Speaker
Description
The Scientific Data and Computing Center (SDCC) at Brookhaven National Laboratory provides data services (storage, transfer and management), computing resources and collaborative tools to our worldwide scientific communities. Growing needs from our various programs coupled with data centre floor space and power constraints led us to the construction and occupancy of a new power-efficient data center and on-going studies of new hardware architectures that yield higher performance per unit of power (kWh). This presentation describes BNL's sustainability activities in support of current and future needs of core programs such as RHIC, EIC, HL-LHC, Belle-II, LQCD and NSLS-II.
Data center sustainability is a phenomenon that has grown in focus due to the continuing evolution of AI, HPC and HTC systems, leading to the rampant increase in carbon emissions due to the unprecedented rise in TDP of current computer chips. With an exponential increase of demand towards the usage of such systems, major challenges have surfaced in terms of productivity, PUE and thermal/scheduling management. Deploying AI/HPC infrastructure in data centers will require substantial capital investment.

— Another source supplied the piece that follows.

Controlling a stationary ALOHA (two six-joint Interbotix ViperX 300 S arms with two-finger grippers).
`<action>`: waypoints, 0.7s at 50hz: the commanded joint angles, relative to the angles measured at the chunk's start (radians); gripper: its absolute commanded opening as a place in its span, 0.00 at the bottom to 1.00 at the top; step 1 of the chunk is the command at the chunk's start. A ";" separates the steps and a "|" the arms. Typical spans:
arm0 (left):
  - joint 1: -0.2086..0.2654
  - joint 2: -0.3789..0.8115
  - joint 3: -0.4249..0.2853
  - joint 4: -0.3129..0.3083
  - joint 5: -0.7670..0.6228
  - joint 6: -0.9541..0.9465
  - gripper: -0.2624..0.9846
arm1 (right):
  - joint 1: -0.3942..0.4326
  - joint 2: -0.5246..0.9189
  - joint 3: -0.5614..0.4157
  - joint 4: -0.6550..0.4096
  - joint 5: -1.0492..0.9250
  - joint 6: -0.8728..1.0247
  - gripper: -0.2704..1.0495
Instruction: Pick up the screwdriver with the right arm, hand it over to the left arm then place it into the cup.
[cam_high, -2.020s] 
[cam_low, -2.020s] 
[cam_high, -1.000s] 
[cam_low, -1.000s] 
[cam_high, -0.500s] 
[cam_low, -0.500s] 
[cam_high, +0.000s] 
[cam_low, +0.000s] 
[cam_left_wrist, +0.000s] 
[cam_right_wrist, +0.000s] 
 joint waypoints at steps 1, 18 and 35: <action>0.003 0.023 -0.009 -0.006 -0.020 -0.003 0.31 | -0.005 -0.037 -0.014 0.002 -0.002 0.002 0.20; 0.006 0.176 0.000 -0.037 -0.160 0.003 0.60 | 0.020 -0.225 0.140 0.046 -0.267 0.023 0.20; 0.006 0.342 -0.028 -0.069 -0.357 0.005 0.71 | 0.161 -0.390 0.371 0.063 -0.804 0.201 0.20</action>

This study at the SDCC quantifies the energy footprint of this infrastructure by developing models based on the power demands of AI hardware during training. We measured the instantaneous power draw of an 8-GPU NVIDIA H100 HGX node while training open-source models, including the ResNet image classifier and the Llama2-13b large language model. The peak power draw observed was about 18% below the manufacturer’s rated TDP, even with GPUs near full utilization. For the image classifier, increasing the batch size from 512 to 4096 images reduced total training energy consumption by a factor of four when model architecture remained constant. These insights can aid scientific data center facilities to identify the ‘stranded power’ within existing facilities, assist in capacity planning and provide staff with energy use estimates. Future studies will explore the effects of liquid cooling technologies and carbon-aware scheduling on AI workload energy consumption. These results can help in the development of software or operational models, which may significantly reduce the carbon footprint at the data centers and identify opportunities for heat reuse.